Navega foi gravado em Paris, ao longo de vinte dias e produzido por Jacques Ehrhart. Foi feito com
excelentes músicos, um reportório refinado por vários anos de palco e um espírito de palco. Este
álbum venderia mais de 80 000 mil cópias, chegando a Disco de Ouro. Mayra tinha também
começado a realizar colaborações importantes gravando ao lado de Charles Aznavour («Je Danse
Avec L’Amour»), Chico Buarque e Lenine («Amor, Cuidado!»). Mais recentemente, as suas
aventuras musicais levaram a colaborações com Youssou N’Dour, Mart’nalia, Carlinhos Brown,
Margareth de Menezes, Hugh Coltman, Angélique Kidjo, Yael Naim, Asa, Pedro Moutinho e muitos
outros.
Os aplausos para Navega não se manifestaram apenas nas páginas da imprensa internacional mas
também se traduziram em importantes prémios. Em 2007 recebeu uma distinção da associação dos
German Record Critics e no mesmo ano o Ministro da Cultura de Cabo-Verde atribuiu-lhe uma
Medalha de Mérito Cultural. Os prémios continuaram a chegar em 2008, com a BBC 3 a distinguir
a cantora no universo da World Music com o prémio da artista revelação do ano, e em Cuba recebe
um Cubadisco, reconhecimento importante do seu apelo universal. Nos últimos anos, Mayra tem-se
apresentado em palcos tão importantes como o Carnegie Hall, Le Casino de Paris, Royal Albert
Hall, Barbican Center, Coliseu dos Recreios de Lisboa e do Porto, Centro Cultural de Belém, La
Cigale, e é convidada regular dos festivais mais importantes como o Central Park Summer Stage,
Printemps de Bourges, Womad Festivals, Jazz Baltica, Expo Universal de Pekin, Festival de Jazz de
Montréal. São contextos muito diferentes, mas com aplausos unânimes.
Com Stória, stória... Mayra quis fazer um disco mais pensado e ter mais tempo para cantar.
Juntamente com Alê Siqueira e alguns grandes músicos e parceiros que já tinham participado no seu
primeiro disco (Quim Alves, Etienne Mbappé, Zé Luís Nascimento), Mayra esteve dois meses em
estúdio, essencialmente entre Paris e São Paulo, mais também no Rio de Janeiro, Salvador de Baía e
Havana, de onde Mayra voltou com a sensação de querer descobrir essa outra ilha na qual nasceu. A
German Record Critics Association voltou a atribuir o seu prémio a Mayra Andrade, distinguindo
desta vez Stória, stória..., o seu segundo disco. Em 2010 é distiguida pelo Presidente da Républica
de Cabo-Verde com a Medalha de 1ª Classe da Ordem do Vulcão.

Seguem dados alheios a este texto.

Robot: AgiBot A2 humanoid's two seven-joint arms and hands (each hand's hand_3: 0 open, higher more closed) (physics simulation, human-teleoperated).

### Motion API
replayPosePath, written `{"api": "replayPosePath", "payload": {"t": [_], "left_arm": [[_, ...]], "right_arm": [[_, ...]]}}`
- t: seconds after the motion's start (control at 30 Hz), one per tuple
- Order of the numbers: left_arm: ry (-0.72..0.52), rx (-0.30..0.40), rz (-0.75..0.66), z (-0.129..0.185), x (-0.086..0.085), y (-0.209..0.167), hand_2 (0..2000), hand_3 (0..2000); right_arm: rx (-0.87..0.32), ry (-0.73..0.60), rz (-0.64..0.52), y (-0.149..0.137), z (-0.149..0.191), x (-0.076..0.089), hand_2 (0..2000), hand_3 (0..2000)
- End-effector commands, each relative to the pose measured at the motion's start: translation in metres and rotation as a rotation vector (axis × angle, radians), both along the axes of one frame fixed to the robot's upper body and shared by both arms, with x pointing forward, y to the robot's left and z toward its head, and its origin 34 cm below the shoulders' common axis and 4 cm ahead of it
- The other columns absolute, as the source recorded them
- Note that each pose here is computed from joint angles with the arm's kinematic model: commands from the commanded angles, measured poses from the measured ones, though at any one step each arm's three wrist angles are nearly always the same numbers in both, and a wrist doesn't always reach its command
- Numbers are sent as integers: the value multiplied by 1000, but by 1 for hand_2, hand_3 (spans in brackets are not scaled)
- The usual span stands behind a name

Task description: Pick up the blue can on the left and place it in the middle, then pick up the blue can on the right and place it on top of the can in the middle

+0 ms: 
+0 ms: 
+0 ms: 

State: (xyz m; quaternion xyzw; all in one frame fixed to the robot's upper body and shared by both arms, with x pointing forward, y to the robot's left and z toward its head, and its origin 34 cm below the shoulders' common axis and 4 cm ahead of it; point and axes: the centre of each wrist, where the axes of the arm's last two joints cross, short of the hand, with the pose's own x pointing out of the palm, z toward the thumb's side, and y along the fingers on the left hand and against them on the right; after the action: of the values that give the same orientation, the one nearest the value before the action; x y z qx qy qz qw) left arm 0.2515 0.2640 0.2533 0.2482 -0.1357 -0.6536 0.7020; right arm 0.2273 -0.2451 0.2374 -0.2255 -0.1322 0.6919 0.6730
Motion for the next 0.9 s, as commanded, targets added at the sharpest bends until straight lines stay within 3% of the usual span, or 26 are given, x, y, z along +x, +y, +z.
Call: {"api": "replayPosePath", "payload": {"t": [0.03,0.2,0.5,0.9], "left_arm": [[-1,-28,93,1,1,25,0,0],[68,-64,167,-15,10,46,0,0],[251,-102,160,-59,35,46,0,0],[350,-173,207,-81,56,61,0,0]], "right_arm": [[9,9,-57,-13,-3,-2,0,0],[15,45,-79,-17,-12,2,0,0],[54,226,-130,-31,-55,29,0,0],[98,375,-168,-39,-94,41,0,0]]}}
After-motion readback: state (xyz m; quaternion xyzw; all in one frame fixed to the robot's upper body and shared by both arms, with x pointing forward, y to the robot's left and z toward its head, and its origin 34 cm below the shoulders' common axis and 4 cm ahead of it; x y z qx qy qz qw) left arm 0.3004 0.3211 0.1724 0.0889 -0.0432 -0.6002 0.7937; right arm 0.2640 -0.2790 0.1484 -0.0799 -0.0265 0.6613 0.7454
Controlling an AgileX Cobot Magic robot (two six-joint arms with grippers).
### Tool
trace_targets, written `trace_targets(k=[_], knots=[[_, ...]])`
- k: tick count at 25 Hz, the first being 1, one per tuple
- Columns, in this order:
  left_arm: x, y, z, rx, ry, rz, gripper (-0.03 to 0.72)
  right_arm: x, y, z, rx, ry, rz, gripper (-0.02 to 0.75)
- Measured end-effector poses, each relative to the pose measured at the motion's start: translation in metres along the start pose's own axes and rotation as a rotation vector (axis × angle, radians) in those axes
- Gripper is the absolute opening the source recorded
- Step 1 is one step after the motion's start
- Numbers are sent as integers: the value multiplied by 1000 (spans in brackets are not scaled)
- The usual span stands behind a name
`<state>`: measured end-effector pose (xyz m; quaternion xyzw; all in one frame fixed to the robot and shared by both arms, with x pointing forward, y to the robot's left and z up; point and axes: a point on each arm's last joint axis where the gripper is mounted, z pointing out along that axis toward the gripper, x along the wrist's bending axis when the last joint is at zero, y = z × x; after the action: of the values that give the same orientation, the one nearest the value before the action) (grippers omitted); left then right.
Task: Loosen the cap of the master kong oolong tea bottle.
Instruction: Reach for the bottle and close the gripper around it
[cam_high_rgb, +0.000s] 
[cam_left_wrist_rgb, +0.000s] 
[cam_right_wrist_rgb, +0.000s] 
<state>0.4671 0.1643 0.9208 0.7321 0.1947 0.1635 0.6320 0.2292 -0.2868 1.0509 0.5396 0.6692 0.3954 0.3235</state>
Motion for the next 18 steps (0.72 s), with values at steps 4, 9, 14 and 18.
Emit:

Mayra Andrade, percebe-se agora, sempre perseguiu os seus sonhos e nunca deixou que a música
fosse um mero acidente na sua vida. Essa determinação é ainda o real motor da sua carreira. «Muita
coisa está por fazer ! A minha sorte é vir de um país pequeno, quase desconhecido e com
pouquíssimos recursos onde o principal produto de exportação é a música». Entre Cabo-Verde e o
mundo, é onde Mayra tem vindo a descobrir o seu lugar. A inventar o seu lugar. Um lugar que lhe
permite gravar com Jaques Morelenbaum, Roberto Fonseca, com o saxofonista Carlos Martins,
Mariana Aydar, Paulo Flores ou Idan Rachel. Cabo Verde, França, Brasil, Cuba o mundo de
Mayra Andrade é vasto e cheio de música.
No final de 2010 Mayra regressa com um novo disco, um registo íntimo de um concerto gravado ao
vivo nos studios da Radio France. O titulo, Studio 105, é tão simples e directo como a música que
este novo lançamento encerra. O trabalho em trio acústico - sob a direçao musical de Munir Hossn aborda com grande liberdade algumas cançoes ja conhecidas do seu repertorio e conta com a
participaçao especial de Vincent Ségal (violoncelo) e de Hugh Coltman (voz). O CD vem
acompanhado de um DVD que documenta esta aventura de despojamento e nos permite olhar para
Mayra com outra luz.
Mayra Andrade é uma artista que não se conforma com rótulos e que prefere definir o seu caminho
explorando vias menos transitadas. Mayra acredita que é preciso experimentar para se poder
crescer, que é necessário dar liberdade à criação para que a música nasça ela mesma livre e
permanentemente renovada. Mayra sabe muito bem o que quer e ainda melhor o que não quer.
Sempre soube. Mayra está já a escrever os próximos capítulos da sua storia.